系列文章
前言
在上一节中,我们知道 Breakpad 主要由三个部分组成:
- Client,当端上发生崩溃时,会默认生成 minidump 文件。
- Symbol Dumper,这个工具用于生成 Breakpad 专属的符号表,要作用在带有调试信息原始库才行。
- Processor,这个工具通过读取 Client 生成的 minidump 文件,再去匹配 Symbol Dumper 生成的对应符号表,最后生成人类可读的 C/C++ 堆栈跟踪。
那么,这一节,我们先从端上使用的 Client 部分入手,Client 部分主要是学习 Breakpad 是如何监听崩溃发生和生成 minidump 文件,因为 Client 是区分不同系统的,所以我们这里选择用 Android 平台进行分析,Android 是基于 Linux 系统的。
Breakpad Client 用法
Android 要集成 Breakpad Client,可以按照这个文档,这个比较简单。
集成后,我们可以用以下代码,获取崩溃后生成 minidump 文件:
#include "client/linux/handler/exception_handler.h"

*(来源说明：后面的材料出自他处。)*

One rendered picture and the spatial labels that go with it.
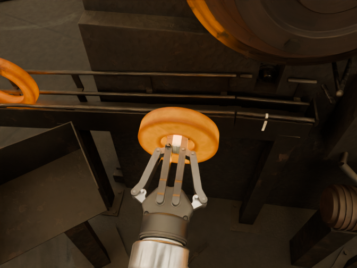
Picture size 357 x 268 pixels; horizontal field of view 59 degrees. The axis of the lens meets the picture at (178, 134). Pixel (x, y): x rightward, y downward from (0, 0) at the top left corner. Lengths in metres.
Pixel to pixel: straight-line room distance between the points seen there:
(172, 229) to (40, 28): 2.14
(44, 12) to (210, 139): 2.19
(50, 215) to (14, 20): 1.97
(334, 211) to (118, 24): 0.74
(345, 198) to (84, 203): 0.69
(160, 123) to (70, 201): 0.37
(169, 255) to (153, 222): 0.05
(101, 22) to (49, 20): 1.73
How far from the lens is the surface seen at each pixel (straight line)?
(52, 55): 2.21
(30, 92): 0.96
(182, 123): 0.53
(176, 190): 0.52
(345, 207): 0.97
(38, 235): 0.83
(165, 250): 0.46
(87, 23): 0.82
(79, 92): 0.95
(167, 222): 0.48
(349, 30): 0.57
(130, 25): 0.79
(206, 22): 0.63
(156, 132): 0.57
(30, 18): 2.60
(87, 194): 0.82
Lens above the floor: 1.32
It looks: 54 degrees down
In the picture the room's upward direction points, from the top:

static bool dumpCallback(const google_breakpad::MinidumpDescriptor& descriptor,
void* context, bool succeeded) {
printf("Dump path: %s\n", descriptor.path());
return succeeded;
}
void crash() { volatile int* a = (int*)(NULL); *a = 1; }
int main(int argc, char* argv[]) {
google_breakpad::MinidumpDescriptor descriptor("/tmp");
google_breakpad::ExceptionHandler eh(descriptor, NULL, dumpCallback, NULL, true, -1);
crash();
return 0;
}
源码解析
Breakpad Client 整个处理包括两个部分:信号注册和 minidump 生成。
信号注册
ExceptionHandler
是整个处理流程的入口文件,所以我们从这个文件开始分析。
// Runs before crashing: normal context.
ExceptionHandler::ExceptionHandler(const MinidumpDescriptor& descriptor,
FilterCallback filter,
MinidumpCallback callback,
void* callback_context,
bool install_handler,
const int server_fd)
: filter_(filter),
callback_(callback),
callback_context_(callback_context),
minidump_descriptor_(descriptor),
crash_handler_(NULL) {
// ...
if (install_handler) {
// ...
// 注册信号处理
InstallHandlersLocked();
}
// ...
}
InstallHandlersLocked
方法会先保存旧的信号处理回调,再重新注册新的信号处理回调:
// Runs before crashing: normal context.
// static
bool ExceptionHandler::InstallHandlersLocked() {
if (handlers_installed)
return false;
// ...
struct sigaction sa;
memset(&sa, 0, sizeof(sa));
sigemptyset(&sa.sa_mask);
// ...
sa.sa_sigaction = SignalHandler;
sa.sa_flags = SA_ONSTACK | SA_SIGINFO;
// 注册需要监听的信号
for (int i = 0; i < kNumHandledSignals; ++i) {
if (sigaction(kExceptionSignals[i], &sa, NULL) == -1) {
// At this point it is impractical to back out changes, and so failure to
// install a signal is intentionally ignored.
}
}
handlers_installed = true;
return true;
}
这是需要注册的信号列表:
// The list of signals which we consider to be crashes. The default action for
// all these signals must be Core (see man 7 signal) because we rethrow the
// signal after handling it and expect that it'll be fatal.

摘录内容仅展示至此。